3. The roller module according to claim 2, wherein the first magnetic conduction block comprises a first connecting part and a first clamping part, and the second magnetic conduction block comprises a second connecting part and a second clamping part, wherein the first connecting part is connected with the first magnetic pole terminal and the third magnetic pole terminal, the first clamping part is extended from the first connecting part and extended in a direction toward the first lateral disc part, and the first clamping part is located near at least one first extension structure of the plural first extension structures, wherein the second connecting part is connected with the second magnetic pole terminal and the sixth magnetic pole terminal, the second clamping part is extended from the second connecting part and extended in a direction toward the second lateral disc part, and the second clamping part is located near at least one second extension structure of the plural second extension structures.

4. The roller module according to claim 3, wherein the first clamping part includes plural first claws, and each of the plural first claws is located near the corresponding first extension structure of the plural first extension structures, wherein the second clamping part includes plural second claws, and each of the plural second claws is located near the corresponding second extension structure of the plural second extension structures.

5. The roller module according to claim 4, wherein the plural first claws are in the radial arrangement with the rotation axis line as the center, and the plural second claws are in the radial arrangement with the rotation axis line as the center.

6. The roller module according to claim 2, wherein when the electro-permanent magnet assembly is operated in the first operating status, a magnetic polarity of the first magnetic pole terminal, a magnetic polarity of the third magnetic pole terminal and a magnetic polarity of the fifth magnetic pole terminal are identical, wherein when the electro-permanent magnet assembly is operated in the second operating status, a magnetic polarity of the second magnetic pole terminal, the magnetic polarity of the third magnetic pole terminal and the magnetic polarity of the fifth magnetic pole terminal are identical.

7. The roller module according to claim 6, wherein when the electro-permanent magnet assembly is operated in the first operating status, the first magnetic pole terminal is an S pole terminal, the second magnetic pole terminal is an N pole terminal, the third magnetic pole terminal is the S pole terminal, the fourth magnetic pole terminal is the N pole terminal, the fifth magnetic pole terminal is the S pole terminal, and the sixth magnetic pole terminal is the N pole terminal, wherein when the electro-permanent magnet assembly is operated in the second operating status, the first magnetic pole terminal is the N pole terminal, the second magnetic pole terminal is the S pole terminal, the third magnetic pole terminal is the S pole terminal, the fourth magnetic pole terminal is the N pole terminal, the fifth magnetic pole terminal is the S pole terminal, and the sixth magnetic pole terminal is the N pole terminal.

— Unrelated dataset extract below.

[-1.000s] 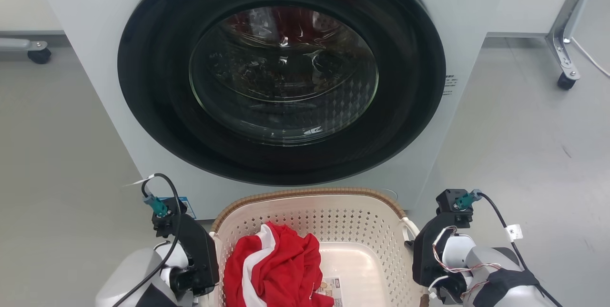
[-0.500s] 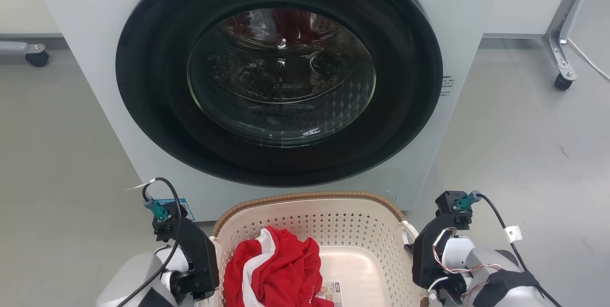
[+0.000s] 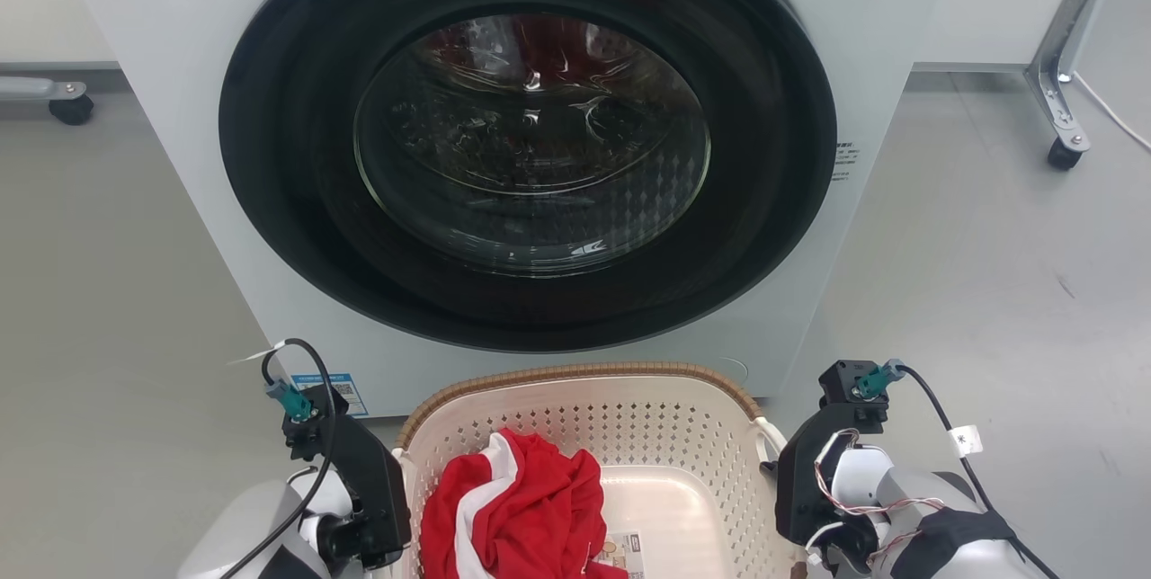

8. The roller module according to claim 6, wherein when the electro-permanent magnet assembly is operated in the first operating status, the first magnetic pole terminal is an N pole terminal, the second magnetic pole terminal is an S pole terminal, the third magnetic pole terminal is the N pole terminal, the fourth magnetic pole terminal is the S pole terminal, the fifth magnetic pole terminal is the N pole terminal, and the sixth magnetic pole terminal is the S pole terminal, wherein when the electro-permanent magnet assembly is operated in the second operating status, the first magnetic pole terminal is the S pole terminal, the second magnetic pole terminal is the N pole terminal, the third magnetic pole terminal is the N pole terminal, the fourth magnetic pole terminal is the S pole terminal, the fifth magnetic pole terminal is the N pole terminal, and the sixth magnetic pole terminal is the S pole terminal.

9. The roller module according to claim 6, wherein when a current flows through the coil, an operating status of the electro-permanent magnet assembly is switched from the first operating status to the second operating status.

10. The roller module according to claim 2, wherein the roller module further comprises a magnetic conduction sheet, and the fourth magnetic pole terminal and the fifth magnetic pole terminal are magnetically coupled with each other through the magnetic conduction sheet.

11. The roller module according to claim 1, wherein the wheel disc further comprises a pivotal part and an outer disc part, and the outer disc part is arranged between the first lateral disc part and the second lateral disc part.

12. The roller module according to claim 11, wherein the roller module further comprises a supporting base, and the supporting base comprises an accommodation recess, a first pivotal hole and a second pivotal hole, wherein the wheel disc is pivotally coupled to the supporting base through the pivotal part, a portion of the wheel disc is received within the accommodation recess, and the first pivotal hole and the second pivotal hole are respectively located beside two opposite sides of the accommodation recess.

13. The roller module according to claim 12, wherein the pivotal part comprises a first rotation shaft and a second rotation shaft, wherein the first rotation shaft is externally protruded from the first lateral disc part of the wheel disc, the second rotation shaft is externally protruded from the second lateral disc part of the wheel disc, a distal end of the first rotation shaft is inserted into the first pivotal hole, and a distal end of the second rotation shaft is inserted into the second pivotal hole.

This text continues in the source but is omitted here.